Making Tabletops Useful with Applications, Frameworks and Multi-Tasking

TitleMaking Tabletops Useful with Applications, Frameworks and Multi-Tasking
Publication TypeThesis
Year of Publication2015
AuthorsJulià, CF
Number of Pages210
Date Published01/2015
UniversityUniversitat Pompeu Fabra
CityBarcelona
Thesis Typephd
KeywordsApplications, Collaboration, Frameworks, HCI, interaction, Multi-Tasking, Shared interfaces, tabletop
Abstract

The progressive appearance of affordable tabletop technology and devices urges human-computer interaction researchers to provide the necessary methods to make this kind of devices the most useful to their users. Studies show that tabletops have distinctive characteristics that can be specially useful to solve some types of problems, but this potential is arguably not yet translated into real-world applications.

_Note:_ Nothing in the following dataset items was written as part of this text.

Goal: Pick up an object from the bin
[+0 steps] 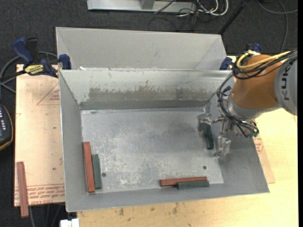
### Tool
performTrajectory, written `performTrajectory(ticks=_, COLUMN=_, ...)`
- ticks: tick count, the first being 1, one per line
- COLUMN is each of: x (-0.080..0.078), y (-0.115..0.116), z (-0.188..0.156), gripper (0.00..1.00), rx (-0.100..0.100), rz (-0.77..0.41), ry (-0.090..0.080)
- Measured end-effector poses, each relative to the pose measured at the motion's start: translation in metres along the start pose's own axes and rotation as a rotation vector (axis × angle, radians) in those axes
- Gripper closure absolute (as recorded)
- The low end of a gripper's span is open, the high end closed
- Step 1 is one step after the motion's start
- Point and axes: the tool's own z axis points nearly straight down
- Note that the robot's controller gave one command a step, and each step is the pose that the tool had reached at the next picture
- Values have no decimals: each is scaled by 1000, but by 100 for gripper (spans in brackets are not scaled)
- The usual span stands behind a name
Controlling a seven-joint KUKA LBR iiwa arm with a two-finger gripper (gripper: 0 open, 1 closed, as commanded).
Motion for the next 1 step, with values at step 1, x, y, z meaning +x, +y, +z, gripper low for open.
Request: performTrajectory(ticks=1, x=-2, y=9, z=-2, gripper=0, rx=2, rz=-407, ry=-3)
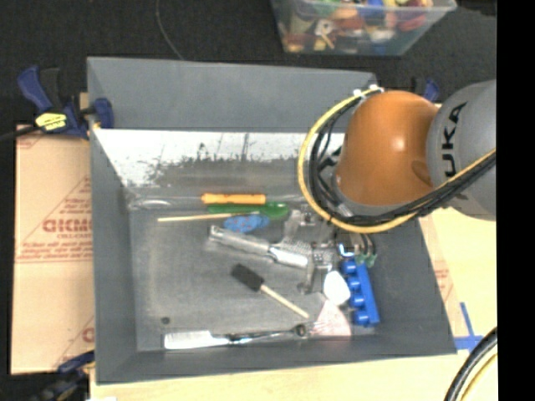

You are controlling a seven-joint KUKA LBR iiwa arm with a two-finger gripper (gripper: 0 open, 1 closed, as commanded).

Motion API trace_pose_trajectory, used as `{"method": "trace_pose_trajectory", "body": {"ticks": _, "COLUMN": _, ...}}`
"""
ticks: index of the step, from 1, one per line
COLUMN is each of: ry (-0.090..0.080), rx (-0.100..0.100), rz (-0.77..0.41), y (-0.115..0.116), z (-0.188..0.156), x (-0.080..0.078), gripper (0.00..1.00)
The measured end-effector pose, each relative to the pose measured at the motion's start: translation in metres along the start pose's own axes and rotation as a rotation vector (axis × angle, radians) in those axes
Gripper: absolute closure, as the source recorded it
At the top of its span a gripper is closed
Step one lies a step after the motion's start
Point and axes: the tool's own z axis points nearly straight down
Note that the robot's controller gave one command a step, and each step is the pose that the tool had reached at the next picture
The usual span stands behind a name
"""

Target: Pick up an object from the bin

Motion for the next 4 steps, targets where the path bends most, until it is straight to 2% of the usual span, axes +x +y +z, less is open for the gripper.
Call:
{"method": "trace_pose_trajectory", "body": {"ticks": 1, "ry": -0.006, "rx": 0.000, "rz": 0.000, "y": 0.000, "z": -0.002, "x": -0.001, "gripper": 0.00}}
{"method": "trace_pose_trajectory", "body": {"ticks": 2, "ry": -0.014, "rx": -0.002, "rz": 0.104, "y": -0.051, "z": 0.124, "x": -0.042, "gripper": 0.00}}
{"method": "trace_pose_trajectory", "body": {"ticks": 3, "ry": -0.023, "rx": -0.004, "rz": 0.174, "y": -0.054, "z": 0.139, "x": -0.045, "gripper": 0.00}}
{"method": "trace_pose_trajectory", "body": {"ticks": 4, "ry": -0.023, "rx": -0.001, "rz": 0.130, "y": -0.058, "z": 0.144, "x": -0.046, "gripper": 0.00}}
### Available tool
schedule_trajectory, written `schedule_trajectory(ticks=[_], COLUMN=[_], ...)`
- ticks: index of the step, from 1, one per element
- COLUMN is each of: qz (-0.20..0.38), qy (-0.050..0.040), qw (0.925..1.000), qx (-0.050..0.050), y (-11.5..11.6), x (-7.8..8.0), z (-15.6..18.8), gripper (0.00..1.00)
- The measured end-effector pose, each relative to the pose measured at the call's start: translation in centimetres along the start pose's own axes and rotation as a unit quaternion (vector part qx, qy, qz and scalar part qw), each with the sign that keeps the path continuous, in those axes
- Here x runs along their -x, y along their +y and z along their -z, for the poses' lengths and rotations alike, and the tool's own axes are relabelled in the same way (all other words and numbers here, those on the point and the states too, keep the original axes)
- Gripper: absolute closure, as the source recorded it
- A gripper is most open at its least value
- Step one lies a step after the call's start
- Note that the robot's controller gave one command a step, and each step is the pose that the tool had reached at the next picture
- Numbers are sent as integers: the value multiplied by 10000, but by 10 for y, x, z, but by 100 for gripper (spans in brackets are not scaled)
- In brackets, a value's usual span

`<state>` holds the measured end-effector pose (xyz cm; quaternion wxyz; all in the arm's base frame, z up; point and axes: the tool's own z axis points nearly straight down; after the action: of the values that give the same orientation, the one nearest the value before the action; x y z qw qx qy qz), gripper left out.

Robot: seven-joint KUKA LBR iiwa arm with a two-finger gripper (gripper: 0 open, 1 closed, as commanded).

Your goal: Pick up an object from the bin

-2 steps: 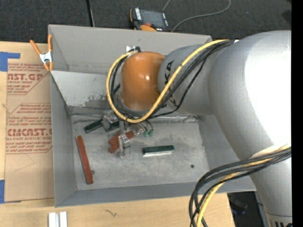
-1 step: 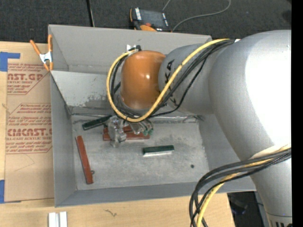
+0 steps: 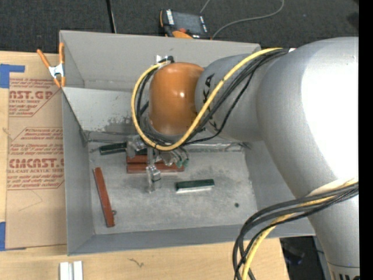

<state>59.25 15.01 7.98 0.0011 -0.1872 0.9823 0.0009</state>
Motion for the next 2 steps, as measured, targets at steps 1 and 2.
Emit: schedule_trajectory(ticks=[1,2], qz=[0,0], qy=[-5,0], qw=[10000,10000], qx=[0,0], y=[0,0], x=[0,0], z=[0,0], gripper=[100,0])
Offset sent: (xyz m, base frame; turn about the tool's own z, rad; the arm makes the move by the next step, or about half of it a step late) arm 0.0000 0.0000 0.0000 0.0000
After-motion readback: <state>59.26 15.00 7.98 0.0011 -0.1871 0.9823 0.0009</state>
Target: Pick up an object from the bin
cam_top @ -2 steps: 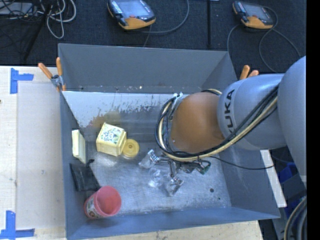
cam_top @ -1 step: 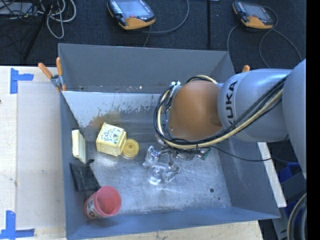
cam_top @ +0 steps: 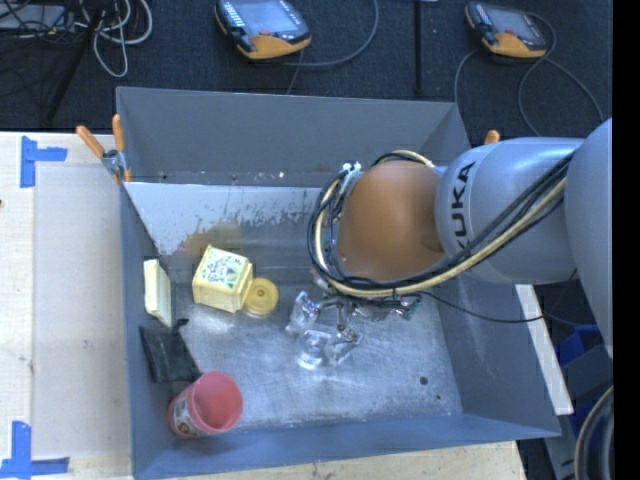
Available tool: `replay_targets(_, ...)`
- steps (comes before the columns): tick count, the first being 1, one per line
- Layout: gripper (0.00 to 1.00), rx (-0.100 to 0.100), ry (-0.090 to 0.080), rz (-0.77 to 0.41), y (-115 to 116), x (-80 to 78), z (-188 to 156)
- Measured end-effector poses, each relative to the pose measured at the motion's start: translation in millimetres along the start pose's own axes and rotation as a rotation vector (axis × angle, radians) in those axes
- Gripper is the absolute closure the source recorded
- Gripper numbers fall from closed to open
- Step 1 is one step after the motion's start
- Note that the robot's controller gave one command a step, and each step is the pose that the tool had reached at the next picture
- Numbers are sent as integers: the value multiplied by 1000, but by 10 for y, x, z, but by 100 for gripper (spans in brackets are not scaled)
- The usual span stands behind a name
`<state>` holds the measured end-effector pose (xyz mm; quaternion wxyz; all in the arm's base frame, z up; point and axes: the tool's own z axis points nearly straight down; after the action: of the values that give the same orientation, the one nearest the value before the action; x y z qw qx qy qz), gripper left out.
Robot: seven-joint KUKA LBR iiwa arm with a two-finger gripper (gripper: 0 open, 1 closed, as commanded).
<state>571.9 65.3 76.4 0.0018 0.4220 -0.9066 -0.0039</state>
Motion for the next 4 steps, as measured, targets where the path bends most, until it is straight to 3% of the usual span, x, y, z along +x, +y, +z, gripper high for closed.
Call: replay_targets(4, 100, 7, -1, 1, 4, 9, -224)
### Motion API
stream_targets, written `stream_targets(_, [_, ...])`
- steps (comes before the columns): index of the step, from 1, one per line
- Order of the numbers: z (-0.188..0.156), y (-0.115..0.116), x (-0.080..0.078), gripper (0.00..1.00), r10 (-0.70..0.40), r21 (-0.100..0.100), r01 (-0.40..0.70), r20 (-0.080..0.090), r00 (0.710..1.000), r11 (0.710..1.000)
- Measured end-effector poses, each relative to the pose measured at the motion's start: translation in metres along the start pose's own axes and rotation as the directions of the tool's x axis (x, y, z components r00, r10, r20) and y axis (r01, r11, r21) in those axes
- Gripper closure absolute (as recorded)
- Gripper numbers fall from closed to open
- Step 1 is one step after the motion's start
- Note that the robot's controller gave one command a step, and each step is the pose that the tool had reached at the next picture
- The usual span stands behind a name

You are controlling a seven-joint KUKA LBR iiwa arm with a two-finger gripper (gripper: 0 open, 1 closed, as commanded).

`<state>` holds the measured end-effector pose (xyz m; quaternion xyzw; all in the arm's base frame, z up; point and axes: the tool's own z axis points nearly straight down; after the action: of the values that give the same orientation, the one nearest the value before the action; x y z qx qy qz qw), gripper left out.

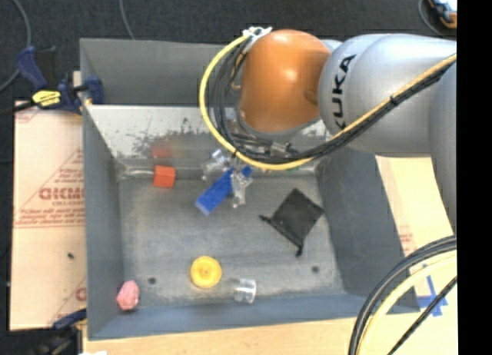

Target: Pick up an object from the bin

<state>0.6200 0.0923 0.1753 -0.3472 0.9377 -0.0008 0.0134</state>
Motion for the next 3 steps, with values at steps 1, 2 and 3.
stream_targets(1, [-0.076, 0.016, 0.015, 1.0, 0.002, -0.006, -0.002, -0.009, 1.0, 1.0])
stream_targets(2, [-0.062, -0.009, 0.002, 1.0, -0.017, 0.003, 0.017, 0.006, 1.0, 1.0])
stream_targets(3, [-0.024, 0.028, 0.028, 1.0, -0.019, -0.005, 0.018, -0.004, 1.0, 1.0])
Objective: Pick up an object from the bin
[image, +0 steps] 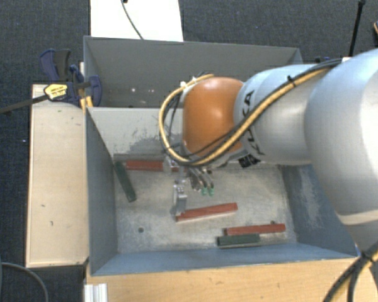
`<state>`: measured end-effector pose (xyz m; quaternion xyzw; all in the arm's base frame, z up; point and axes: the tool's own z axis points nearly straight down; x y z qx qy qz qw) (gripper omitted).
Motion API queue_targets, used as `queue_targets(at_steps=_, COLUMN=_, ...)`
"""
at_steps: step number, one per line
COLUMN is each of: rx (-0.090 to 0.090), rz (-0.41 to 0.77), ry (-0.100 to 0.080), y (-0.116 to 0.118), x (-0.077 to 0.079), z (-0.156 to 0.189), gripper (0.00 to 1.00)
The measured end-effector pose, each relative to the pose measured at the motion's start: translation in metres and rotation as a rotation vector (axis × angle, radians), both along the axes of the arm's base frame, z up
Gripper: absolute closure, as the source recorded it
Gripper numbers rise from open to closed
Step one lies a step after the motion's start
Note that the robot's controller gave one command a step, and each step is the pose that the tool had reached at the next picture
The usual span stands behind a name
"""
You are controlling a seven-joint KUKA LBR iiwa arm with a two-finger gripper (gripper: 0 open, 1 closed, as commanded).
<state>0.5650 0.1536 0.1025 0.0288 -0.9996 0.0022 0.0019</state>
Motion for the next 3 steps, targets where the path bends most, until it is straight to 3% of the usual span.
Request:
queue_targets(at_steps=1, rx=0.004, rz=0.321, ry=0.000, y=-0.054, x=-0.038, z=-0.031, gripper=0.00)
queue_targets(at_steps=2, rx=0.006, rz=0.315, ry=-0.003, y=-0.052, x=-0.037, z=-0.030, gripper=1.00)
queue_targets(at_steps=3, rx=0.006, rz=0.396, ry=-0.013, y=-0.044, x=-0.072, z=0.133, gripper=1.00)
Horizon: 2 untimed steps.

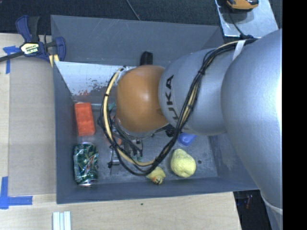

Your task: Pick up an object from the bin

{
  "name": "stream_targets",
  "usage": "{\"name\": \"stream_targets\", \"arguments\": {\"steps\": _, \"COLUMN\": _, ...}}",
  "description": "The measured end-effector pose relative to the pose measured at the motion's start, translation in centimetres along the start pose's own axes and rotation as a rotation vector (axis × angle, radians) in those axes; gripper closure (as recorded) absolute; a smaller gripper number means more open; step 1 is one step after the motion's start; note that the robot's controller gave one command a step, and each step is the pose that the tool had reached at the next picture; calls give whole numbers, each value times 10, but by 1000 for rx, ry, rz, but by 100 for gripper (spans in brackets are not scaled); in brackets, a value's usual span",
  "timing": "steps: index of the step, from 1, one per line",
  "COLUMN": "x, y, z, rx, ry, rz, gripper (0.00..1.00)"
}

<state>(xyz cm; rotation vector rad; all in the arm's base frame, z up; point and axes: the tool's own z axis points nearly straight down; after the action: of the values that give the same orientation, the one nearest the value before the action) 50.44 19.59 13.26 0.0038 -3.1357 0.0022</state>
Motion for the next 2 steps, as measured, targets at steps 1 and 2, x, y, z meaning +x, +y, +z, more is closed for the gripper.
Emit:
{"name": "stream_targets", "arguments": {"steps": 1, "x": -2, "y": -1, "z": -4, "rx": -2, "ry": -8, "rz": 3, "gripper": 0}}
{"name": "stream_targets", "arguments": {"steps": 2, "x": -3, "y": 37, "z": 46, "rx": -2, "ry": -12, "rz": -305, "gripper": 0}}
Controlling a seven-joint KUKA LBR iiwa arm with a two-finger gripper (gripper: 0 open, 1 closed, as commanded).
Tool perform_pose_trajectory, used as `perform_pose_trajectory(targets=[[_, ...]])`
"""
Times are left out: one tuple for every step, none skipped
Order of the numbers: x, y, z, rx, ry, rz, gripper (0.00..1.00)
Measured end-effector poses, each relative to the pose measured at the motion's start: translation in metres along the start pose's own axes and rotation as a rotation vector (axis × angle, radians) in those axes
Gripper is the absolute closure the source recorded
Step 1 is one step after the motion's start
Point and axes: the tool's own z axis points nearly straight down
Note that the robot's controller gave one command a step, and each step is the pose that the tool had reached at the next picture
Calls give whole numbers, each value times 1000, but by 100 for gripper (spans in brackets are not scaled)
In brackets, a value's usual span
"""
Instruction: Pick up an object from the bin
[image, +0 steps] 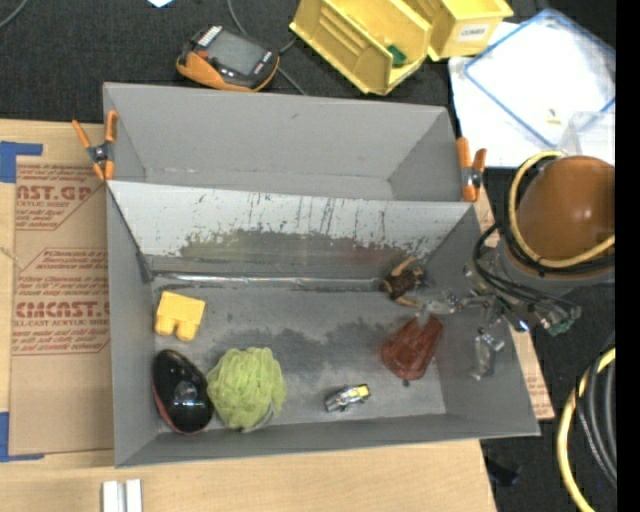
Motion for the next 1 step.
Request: perform_pose_trajectory(targets=[[-14,8,34,-6,8,-21,0]])
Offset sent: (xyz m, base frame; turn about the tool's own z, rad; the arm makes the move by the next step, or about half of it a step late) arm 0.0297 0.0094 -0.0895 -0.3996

We theorize that the important components that can transform those systems into useful tools are application frameworks that take into account the devices affordances, a third party application ecosystem, and multi-application systems supporting concurrent multitasking. In this dissertation we approach these key components: First, we explore the distinctive affordances of tabletops, with two cases: TurTan, a tangible programming language in the education context, and SongExplorer, a music collection browser for large databases. Next, in order to address the difficulty of building such applications in a way that they can exploit these affordances, we focus on software frameworks to support the tabletop application making process, with two different approaches: ofxTableGestures, targeting programmers, and MTCF, designed for music and sound artists. Finally, recognizing that making useful applications is just one part of the problem, we focus on a fundamental issue of multi-application tabletop systems: the difficulty to support multi-user concurrent multitasking with third-party applications. After analyzing the possible approaches, we present GestureAgents, a content-based distributed application-centric disambiguation mechanism and its implementation, which solves this problem in a generic fashion, being also useful to other shareable interfaces, including uncoupled ones.